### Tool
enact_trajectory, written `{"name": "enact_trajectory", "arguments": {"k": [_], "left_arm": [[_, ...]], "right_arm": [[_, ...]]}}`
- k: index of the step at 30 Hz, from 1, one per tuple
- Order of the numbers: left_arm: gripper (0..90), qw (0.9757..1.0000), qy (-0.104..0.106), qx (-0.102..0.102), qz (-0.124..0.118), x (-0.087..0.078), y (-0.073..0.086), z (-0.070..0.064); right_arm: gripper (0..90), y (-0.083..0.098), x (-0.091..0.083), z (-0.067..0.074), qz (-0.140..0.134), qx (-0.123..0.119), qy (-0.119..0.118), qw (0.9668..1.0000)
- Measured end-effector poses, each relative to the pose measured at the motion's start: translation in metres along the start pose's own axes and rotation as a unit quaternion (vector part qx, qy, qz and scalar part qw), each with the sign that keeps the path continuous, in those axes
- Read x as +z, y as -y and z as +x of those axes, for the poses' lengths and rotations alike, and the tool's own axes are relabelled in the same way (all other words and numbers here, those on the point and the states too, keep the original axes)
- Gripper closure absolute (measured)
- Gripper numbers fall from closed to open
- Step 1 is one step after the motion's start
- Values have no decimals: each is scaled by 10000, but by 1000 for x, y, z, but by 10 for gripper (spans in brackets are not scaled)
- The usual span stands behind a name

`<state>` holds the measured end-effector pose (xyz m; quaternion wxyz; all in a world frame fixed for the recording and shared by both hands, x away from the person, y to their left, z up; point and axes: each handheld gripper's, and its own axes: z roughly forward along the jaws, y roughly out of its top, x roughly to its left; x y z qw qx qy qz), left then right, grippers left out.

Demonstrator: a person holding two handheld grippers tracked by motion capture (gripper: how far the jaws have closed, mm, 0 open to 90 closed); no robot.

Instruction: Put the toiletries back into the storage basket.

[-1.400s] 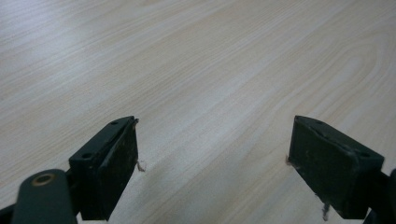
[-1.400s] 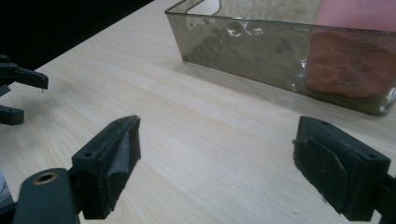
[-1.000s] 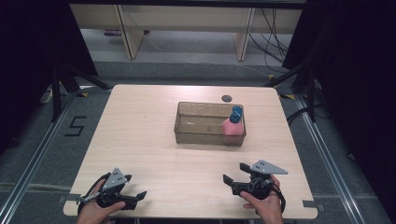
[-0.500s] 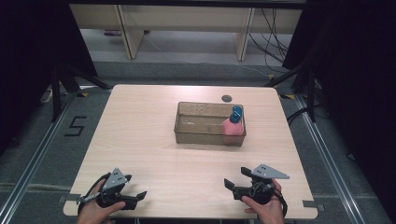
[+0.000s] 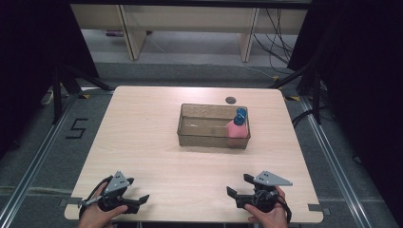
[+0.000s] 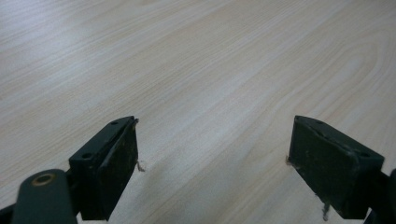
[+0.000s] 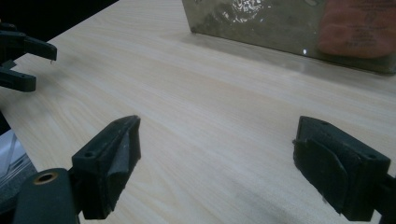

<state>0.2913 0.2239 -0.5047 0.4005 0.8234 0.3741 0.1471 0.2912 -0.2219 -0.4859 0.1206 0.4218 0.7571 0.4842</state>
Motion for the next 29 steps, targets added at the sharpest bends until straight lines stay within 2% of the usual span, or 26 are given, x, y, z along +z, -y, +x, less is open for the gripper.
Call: {"name": "enact_trajectory", "arguments": {"k": [1,2,3,4,6,7,8,11,12,13,14,15,16,18,20,24,27,29], "left_arm": [[152,10000,10,10,-33,0,0,0],[152,10000,12,12,-31,0,0,0],[152,10000,12,10,-31,1,0,0],[152,10000,14,2,-29,1,0,0],[152,10000,13,-1,-30,1,0,0],[152,10000,14,-3,-32,1,0,0],[152,10000,13,3,-28,1,0,0],[152,10000,11,14,-11,1,0,0],[152,10000,5,10,-4,0,0,0],[152,10000,5,13,-3,0,0,0],[152,10000,4,11,-5,0,0,0],[152,10000,5,14,-2,0,0,0],[152,10000,4,12,-4,0,0,0],[152,10000,1,11,-6,1,0,0],[152,10000,3,25,1,0,0,0],[152,10000,2,18,-1,0,0,0],[152,9998,-40,167,49,0,0,2],[152,9999,-6,100,68,0,0,1]], "right_arm": [[158,1,1,0,20,0,-44,10000],[158,1,-1,3,110,161,32,9998],[158,1,0,1,54,-4,24,10000],[158,1,-1,2,73,17,-40,10000],[158,2,0,3,80,83,-91,9999],[158,3,-2,6,199,224,-32,9995],[157,3,-1,3,113,-6,-13,9999],[157,4,0,5,93,52,-98,9999],[157,5,0,6,137,76,-57,9999],[157,5,1,5,131,-37,-35,9999],[157,6,1,9,270,221,-81,9994],[157,7,3,8,188,97,-103,9997],[157,7,3,8,203,78,-103,9997],[157,7,3,9,225,136,-118,9996],[157,7,2,9,169,81,-111,9998],[156,7,1,9,252,99,-135,9995],[156,7,3,8,182,45,-87,9998],[157,7,3,8,185,55,-88,9998]]}}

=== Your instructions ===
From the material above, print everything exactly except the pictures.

=== Output below ===
### Tool
enact_trajectory, written `{"name": "enact_trajectory", "arguments": {"k": [_], "left_arm": [[_, ...]], "right_arm": [[_, ...]]}}`
- k: index of the step at 30 Hz, from 1, one per tuple
- Order of the numbers: left_arm: gripper (0..90), qw (0.9757..1.0000), qy (-0.104..0.106), qx (-0.102..0.102), qz (-0.124..0.118), x (-0.087..0.078), y (-0.073..0.086), z (-0.070..0.064); right_arm: gripper (0..90), y (-0.083..0.098), x (-0.091..0.083), z (-0.067..0.074), qz (-0.140..0.134), qx (-0.123..0.119), qy (-0.119..0.118), qw (0.9668..1.0000)
- Measured end-effector poses, each relative to the pose measured at the motion's start: translation in metres along the start pose's own axes and rotation as a unit quaternion (vector part qx, qy, qz and scalar part qw), each with the sign that keeps the path continuous, in those axes
- Read x as +z, y as -y and z as +x of those axes, for the poses' lengths and rotations alike, and the tool's own axes are relabelled in the same way (all other words and numbers here, those on the point and the states too, keep the original axes)
- Gripper closure absolute (measured)
- Gripper numbers fall from closed to open
- Step 1 is one step after the motion's start
- Values have no decimals: each is scaled by 10000, but by 1000 for x, y, z, but by 10 for gripper (spans in brackets are not scaled)
- The usual span stands behind a name

`<state>` holds the measured end-effector pose (xyz m; quaternion wxyz; all in a world frame fixed for the recording and shared by both hands, x away from the person, y to their left, z up; point and axes: each handheld gripper's, and its own axes: z roughly forward along the jaws, y roughly out of its top, x roughly to its left; x y z qw qx qy qz), left then right, grippers left out.

Demonstrator: a person holding two handheld grippers tracked by motion capture (gripper: how far the jaws have closed, mm, 0 open to 90 closed); no robot.

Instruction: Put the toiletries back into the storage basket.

[-1.400s] 
[-1.400s] 
[-1.000s] 
[-0.500s] 
[+0.000s] 
[+0.000s] 
[+0.000s] 

<state>0.2913 0.2239 -0.5047 0.4005 0.8234 0.3741 0.1471 0.2912 -0.2219 -0.4859 0.1206 0.4218 0.7571 0.4842</state>
Motion for the next 29 steps, targets added at the sharpest bends until straight lines stay within 2% of the usual span, or 26 are given, x, y, z along +z, -y, +x, less is open for the gripper.
Call: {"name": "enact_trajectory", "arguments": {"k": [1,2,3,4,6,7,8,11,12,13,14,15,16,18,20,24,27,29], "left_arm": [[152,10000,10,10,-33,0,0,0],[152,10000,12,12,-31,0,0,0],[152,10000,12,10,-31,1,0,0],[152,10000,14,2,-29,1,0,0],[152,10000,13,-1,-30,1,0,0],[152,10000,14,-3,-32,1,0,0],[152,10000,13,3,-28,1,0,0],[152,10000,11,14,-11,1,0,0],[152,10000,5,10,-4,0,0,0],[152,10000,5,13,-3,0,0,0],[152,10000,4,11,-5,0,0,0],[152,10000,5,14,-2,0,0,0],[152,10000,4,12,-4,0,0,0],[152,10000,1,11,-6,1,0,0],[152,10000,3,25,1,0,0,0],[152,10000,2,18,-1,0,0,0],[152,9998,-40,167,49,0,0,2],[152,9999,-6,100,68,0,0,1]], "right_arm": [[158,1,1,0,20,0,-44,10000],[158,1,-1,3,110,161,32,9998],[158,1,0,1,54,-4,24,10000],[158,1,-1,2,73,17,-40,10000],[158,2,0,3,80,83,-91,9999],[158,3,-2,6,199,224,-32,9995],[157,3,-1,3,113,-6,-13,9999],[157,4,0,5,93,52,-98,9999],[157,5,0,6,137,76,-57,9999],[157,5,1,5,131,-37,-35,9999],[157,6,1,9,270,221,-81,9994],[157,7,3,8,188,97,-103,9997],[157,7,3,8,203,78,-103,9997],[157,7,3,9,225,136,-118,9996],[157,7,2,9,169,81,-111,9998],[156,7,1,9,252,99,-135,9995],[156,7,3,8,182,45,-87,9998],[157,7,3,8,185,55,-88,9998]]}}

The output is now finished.